**PROBLEM TO WORK ON:**
Copy the complete listing that follows, letter for letter.

RECORDED DATA Block Start

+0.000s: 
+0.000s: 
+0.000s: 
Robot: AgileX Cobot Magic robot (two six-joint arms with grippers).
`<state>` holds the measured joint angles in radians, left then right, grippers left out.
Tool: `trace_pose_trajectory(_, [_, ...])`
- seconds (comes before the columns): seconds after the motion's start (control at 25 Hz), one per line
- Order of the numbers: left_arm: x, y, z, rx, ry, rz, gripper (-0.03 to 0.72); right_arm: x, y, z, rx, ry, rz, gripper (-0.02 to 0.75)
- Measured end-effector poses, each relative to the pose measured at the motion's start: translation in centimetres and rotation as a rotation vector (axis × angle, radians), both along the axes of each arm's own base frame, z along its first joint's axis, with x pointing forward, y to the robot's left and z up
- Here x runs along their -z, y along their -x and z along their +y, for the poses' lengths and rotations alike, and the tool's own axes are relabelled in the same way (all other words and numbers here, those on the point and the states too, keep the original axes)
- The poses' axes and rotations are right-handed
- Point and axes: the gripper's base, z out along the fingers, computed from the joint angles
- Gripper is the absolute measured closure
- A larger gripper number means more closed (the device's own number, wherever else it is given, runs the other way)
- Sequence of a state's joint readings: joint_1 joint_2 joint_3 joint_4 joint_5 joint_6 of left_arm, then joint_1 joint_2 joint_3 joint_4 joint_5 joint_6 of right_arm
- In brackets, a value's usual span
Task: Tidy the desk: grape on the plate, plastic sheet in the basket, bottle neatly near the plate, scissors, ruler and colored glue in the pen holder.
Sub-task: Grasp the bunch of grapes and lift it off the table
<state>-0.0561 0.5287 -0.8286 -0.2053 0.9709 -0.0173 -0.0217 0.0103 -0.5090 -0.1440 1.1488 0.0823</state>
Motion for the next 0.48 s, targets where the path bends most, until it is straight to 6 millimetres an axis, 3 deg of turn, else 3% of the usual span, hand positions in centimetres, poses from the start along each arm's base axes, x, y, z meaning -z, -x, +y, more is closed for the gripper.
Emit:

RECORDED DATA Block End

**EXERCISE RESPONSE:**
+0.000s: 
+0.000s: 
+0.000s: 
Robot: AgileX Cobot Magic robot (two six-joint arms with grippers).
`<state>` holds the measured joint angles in radians, left then right, grippers left out.
Tool: `trace_pose_trajectory(_, [_, ...])`
- seconds (comes before the columns): seconds after the motion's start (control at 25 Hz), one per line
- Order of the numbers: left_arm: x, y, z, rx, ry, rz, gripper (-0.03 to 0.72); right_arm: x, y, z, rx, ry, rz, gripper (-0.02 to 0.75)
- Measured end-effector poses, each relative to the pose measured at the motion's start: translation in centimetres and rotation as a rotation vector (axis × angle, radians), both along the axes of each arm's own base frame, z along its first joint's axis, with x pointing forward, y to the robot's left and z up
- Here x runs along their -z, y along their -x and z along their +y, for the poses' lengths and rotations alike, and the tool's own axes are relabelled in the same way (all other words and numbers here, those on the point and the states too, keep the original axes)
- The poses' axes and rotations are right-handed
- Point and axes: the gripper's base, z out along the fingers, computed from the joint angles
- Gripper is the absolute measured closure
- A larger gripper number means more closed (the device's own number, wherever else it is given, runs the other way)
- Sequence of a state's joint readings: joint_1 joint_2 joint_3 joint_4 joint_5 joint_6 of left_arm, then joint_1 joint_2 joint_3 joint_4 joint_5 joint_6 of right_arm
- In brackets, a value's usual span
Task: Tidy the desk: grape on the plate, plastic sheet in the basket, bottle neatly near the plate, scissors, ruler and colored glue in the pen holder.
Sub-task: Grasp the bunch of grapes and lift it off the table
<state>-0.0561 0.5287 -0.8286 -0.2053 0.9709 -0.0173 -0.0217 0.0103 -0.5090 -0.1440 1.1488 0.0823</state>
Motion for the next 0.48 s, targets where the path bends most, until it is straight to 6 millimetres an axis, 3 deg of turn, else 3% of the usual span, hand positions in centimetres, poses from the start along each arm's base axes, x, y, z meaning -z, -x, +y, more is closed for the gripper.
Emit:

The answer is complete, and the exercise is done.